PEP, PrEP and HIV testing

This conference is a marathon. Day 4 and I am exhausted. So many people, protests and presentations to attend - it's quite overwhelming. One of the highlights for me yesterday was a packed oral poster session on PEP, PrEP and HIV testing held over lunch. The presenters only had 5 minutes each to present their key findings, and there was spirited discussion from the audience. A presentation by Antonio Urbina (St Luke's Roosevelt Hospital) reviewed the delivery of non-occupational post-exposure-prophylaxis (PEP) in emergency departments in New York City. 216 cases were reviewed. While apparently very successful (94% completed the course and only one person seroconverted), the audience questioned the intensity and length of the PEP regime - a 4 week course based on Combivir, which often causes nausea. There was debate about whether a shorter and better tolerated regime could be used. One of the other presenters in the session, Kristen Underhill (Yale) picked up on how negative experiences of antiretroviral drugs from a course of PEP can have lasting consequences. Kristen had conducted group interviews with gay and bisexual men in Rhode Island to explore the acceptability of HIV pre-exposure prophylaxis (PrEP). She found that men who had had a previous bad experience with PEP found the idea of PrEP very unappealing.

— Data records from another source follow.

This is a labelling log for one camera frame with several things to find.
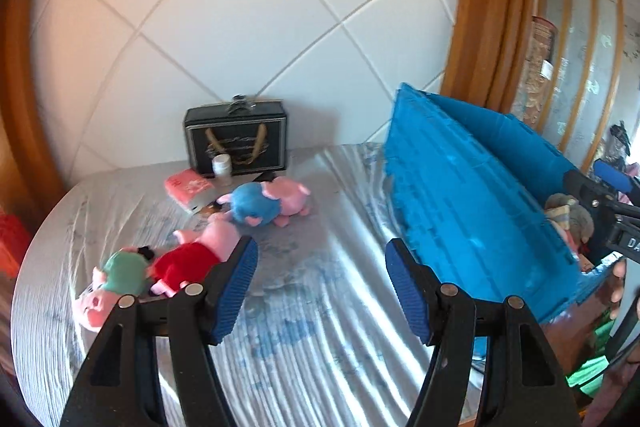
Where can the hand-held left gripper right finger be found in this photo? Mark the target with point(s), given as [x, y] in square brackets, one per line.
[405, 287]

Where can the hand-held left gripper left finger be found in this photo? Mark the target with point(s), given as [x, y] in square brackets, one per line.
[235, 287]

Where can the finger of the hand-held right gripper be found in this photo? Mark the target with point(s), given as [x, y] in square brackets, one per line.
[612, 174]
[585, 189]

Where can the pig plush red dress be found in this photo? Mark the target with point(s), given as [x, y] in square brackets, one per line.
[185, 262]

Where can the blue plush toy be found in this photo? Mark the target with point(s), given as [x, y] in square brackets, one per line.
[255, 202]

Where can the blue plastic crate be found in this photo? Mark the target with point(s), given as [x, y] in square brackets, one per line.
[450, 207]

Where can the pink plush toy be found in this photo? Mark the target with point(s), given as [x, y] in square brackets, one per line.
[290, 194]

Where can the pig plush green dress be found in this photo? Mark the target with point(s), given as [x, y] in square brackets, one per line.
[125, 272]

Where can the small white bottle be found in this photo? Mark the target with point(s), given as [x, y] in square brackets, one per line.
[222, 169]

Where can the striped cloth-covered desktop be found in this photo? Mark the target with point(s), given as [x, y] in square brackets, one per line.
[325, 282]

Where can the person's right hand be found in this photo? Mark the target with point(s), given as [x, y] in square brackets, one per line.
[619, 287]

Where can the grey plush toy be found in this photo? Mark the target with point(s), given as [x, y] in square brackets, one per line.
[575, 219]

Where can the pink tissue pack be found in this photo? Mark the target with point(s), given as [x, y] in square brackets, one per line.
[187, 187]

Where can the patterned tall canister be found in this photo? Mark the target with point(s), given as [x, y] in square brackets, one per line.
[540, 67]

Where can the green cloth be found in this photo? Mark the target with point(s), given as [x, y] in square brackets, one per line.
[592, 367]

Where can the glass door wooden bars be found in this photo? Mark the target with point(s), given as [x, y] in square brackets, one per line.
[590, 32]

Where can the metal clip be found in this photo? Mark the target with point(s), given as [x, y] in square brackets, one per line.
[241, 103]

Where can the red bag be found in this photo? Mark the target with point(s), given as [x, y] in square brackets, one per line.
[11, 242]

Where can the wooden door frame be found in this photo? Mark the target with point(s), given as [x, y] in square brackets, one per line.
[490, 7]

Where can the curved wooden frame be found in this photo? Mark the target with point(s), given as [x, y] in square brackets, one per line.
[22, 82]

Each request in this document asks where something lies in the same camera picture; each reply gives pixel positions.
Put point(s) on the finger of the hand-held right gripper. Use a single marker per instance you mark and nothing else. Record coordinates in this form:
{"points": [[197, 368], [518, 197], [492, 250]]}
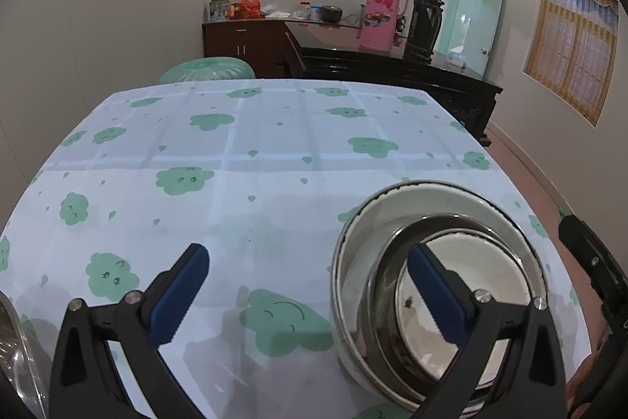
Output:
{"points": [[593, 259]]}

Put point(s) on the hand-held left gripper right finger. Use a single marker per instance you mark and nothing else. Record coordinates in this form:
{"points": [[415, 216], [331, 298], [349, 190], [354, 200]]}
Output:
{"points": [[436, 296]]}

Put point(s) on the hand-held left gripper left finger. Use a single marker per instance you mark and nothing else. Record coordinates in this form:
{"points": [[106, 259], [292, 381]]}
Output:
{"points": [[179, 296]]}

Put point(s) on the small steel bowl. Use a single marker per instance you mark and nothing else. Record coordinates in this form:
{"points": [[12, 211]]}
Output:
{"points": [[387, 281]]}

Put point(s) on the white enamel floral bowl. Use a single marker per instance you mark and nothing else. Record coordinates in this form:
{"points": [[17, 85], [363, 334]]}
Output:
{"points": [[481, 262]]}

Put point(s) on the deep steel bowl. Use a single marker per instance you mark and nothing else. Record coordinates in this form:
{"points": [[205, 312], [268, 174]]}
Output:
{"points": [[358, 262]]}

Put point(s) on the wide shallow steel bowl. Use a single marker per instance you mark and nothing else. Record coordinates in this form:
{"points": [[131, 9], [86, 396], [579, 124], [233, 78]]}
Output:
{"points": [[12, 350]]}

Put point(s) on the green cloud print tablecloth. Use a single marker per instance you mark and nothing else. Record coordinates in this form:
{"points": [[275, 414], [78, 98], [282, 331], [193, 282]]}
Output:
{"points": [[274, 203]]}

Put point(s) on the window with yellow curtain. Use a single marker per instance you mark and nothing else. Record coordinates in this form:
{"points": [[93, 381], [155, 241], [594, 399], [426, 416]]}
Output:
{"points": [[569, 46]]}

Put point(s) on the green plastic stool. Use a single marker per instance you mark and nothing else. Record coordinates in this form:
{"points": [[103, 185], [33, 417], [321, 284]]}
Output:
{"points": [[206, 70]]}

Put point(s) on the black wooden sideboard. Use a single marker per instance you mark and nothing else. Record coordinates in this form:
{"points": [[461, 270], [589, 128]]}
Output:
{"points": [[392, 70]]}

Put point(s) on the pale green door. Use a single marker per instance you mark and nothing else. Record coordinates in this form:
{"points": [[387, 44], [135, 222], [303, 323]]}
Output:
{"points": [[476, 26]]}

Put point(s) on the brown wooden cabinet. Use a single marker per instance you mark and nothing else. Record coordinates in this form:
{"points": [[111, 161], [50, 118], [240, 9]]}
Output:
{"points": [[235, 38]]}

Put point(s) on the black thermos jug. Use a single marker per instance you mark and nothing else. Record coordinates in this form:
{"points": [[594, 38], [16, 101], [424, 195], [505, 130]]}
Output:
{"points": [[423, 26]]}

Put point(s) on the pink thermos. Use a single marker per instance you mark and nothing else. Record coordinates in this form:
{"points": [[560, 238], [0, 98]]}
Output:
{"points": [[380, 16]]}

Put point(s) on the box of bottles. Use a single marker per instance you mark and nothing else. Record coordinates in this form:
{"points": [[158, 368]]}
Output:
{"points": [[218, 9]]}

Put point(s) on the orange plastic bag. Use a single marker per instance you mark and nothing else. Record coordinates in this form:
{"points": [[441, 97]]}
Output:
{"points": [[249, 9]]}

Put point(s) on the white plastic bag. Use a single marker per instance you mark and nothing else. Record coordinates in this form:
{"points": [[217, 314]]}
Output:
{"points": [[274, 11]]}

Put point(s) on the black rice cooker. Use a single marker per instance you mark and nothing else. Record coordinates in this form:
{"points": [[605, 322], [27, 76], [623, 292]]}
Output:
{"points": [[331, 14]]}

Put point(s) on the blue and white container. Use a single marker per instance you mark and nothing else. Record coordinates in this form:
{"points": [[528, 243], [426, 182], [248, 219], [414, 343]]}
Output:
{"points": [[315, 14]]}

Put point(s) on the white jar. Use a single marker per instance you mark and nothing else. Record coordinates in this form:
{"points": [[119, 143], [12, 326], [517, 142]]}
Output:
{"points": [[306, 10]]}

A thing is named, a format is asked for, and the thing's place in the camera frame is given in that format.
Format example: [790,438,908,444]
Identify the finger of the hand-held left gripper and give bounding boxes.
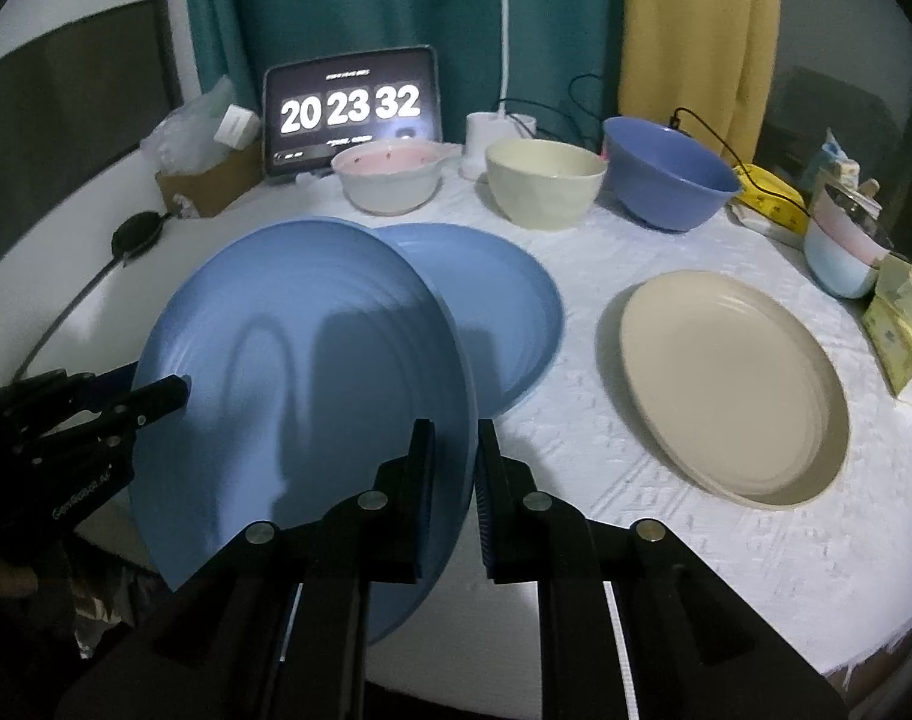
[47,362,140,395]
[100,375,192,428]

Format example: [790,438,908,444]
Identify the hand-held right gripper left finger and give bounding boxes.
[55,418,436,720]

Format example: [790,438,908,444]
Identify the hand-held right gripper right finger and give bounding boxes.
[475,418,851,720]

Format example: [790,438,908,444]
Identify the blue ribbed plate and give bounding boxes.
[373,223,566,417]
[130,217,479,646]

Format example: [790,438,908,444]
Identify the beige plate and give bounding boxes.
[597,270,852,512]

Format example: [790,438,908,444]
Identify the pink strawberry print bowl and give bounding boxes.
[331,139,457,215]

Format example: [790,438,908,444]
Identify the cream bowl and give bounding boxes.
[484,138,608,230]

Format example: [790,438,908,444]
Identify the clear plastic bag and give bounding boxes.
[139,75,236,170]

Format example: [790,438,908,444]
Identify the small white box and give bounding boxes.
[214,105,263,149]

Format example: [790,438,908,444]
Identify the white desk lamp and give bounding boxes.
[435,0,575,181]

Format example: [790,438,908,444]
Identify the tablet showing clock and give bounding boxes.
[263,45,443,187]

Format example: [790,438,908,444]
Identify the white paper packet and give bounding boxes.
[737,204,806,245]

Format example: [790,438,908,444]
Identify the light blue bowl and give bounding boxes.
[805,229,881,299]

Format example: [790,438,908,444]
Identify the yellow packet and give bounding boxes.
[730,163,808,235]

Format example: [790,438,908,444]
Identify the yellow tissue box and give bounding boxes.
[861,296,912,407]

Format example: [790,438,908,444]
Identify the teal curtain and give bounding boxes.
[182,0,629,166]

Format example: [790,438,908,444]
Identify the pale pink bowl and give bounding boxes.
[812,195,896,271]

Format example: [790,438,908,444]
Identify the yellow soft tissue pack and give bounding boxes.
[876,255,912,335]

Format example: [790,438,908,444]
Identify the blue snack packet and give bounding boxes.
[816,129,866,185]

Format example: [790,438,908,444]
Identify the yellow curtain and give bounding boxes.
[617,0,783,166]

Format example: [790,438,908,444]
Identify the black round puck with cable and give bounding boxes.
[6,211,173,391]

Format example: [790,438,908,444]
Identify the black charger cable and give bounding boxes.
[670,106,796,205]

The other standout presentation was from Alex Carballo-Diéguez (HIV Center for Clinical and Behavioral Studies, NYC). Alex was reporting the results of his study of home HIV testing among 'high risk' HIV-negative gay men in New York City. A small group of men (n=32) was enrolled and given OraQuick oral fluid rapid test kits to use at home (the test has just been approved by the US FDA for sale over-the-counter). The men were encouraged to test themselves and their casual sex partners. Around 100 tests were performed. Telephone support/counselling was offered but rarely used. Five sexual partners tested positive for HIV during the study. Very few adverse incidents were reported. When quizzed by a member of the audience who was concerned about relying on a test with a longer window period than a lab-based HIV test, Alex noted, "Sometimes when looking for the optimal, we overlook the good enough." While debate will undoubtedly continue about the merits of home-based testing, I think this research illustrates that home testing can function pretty well as a harm reduction tool and, as Alex noted, can give gay men a greater sense of control over their health and HIV status. It's certainly motivated me to work with my colleagues in Sydney and Melbourne to do a similar study of home-based HIV testing.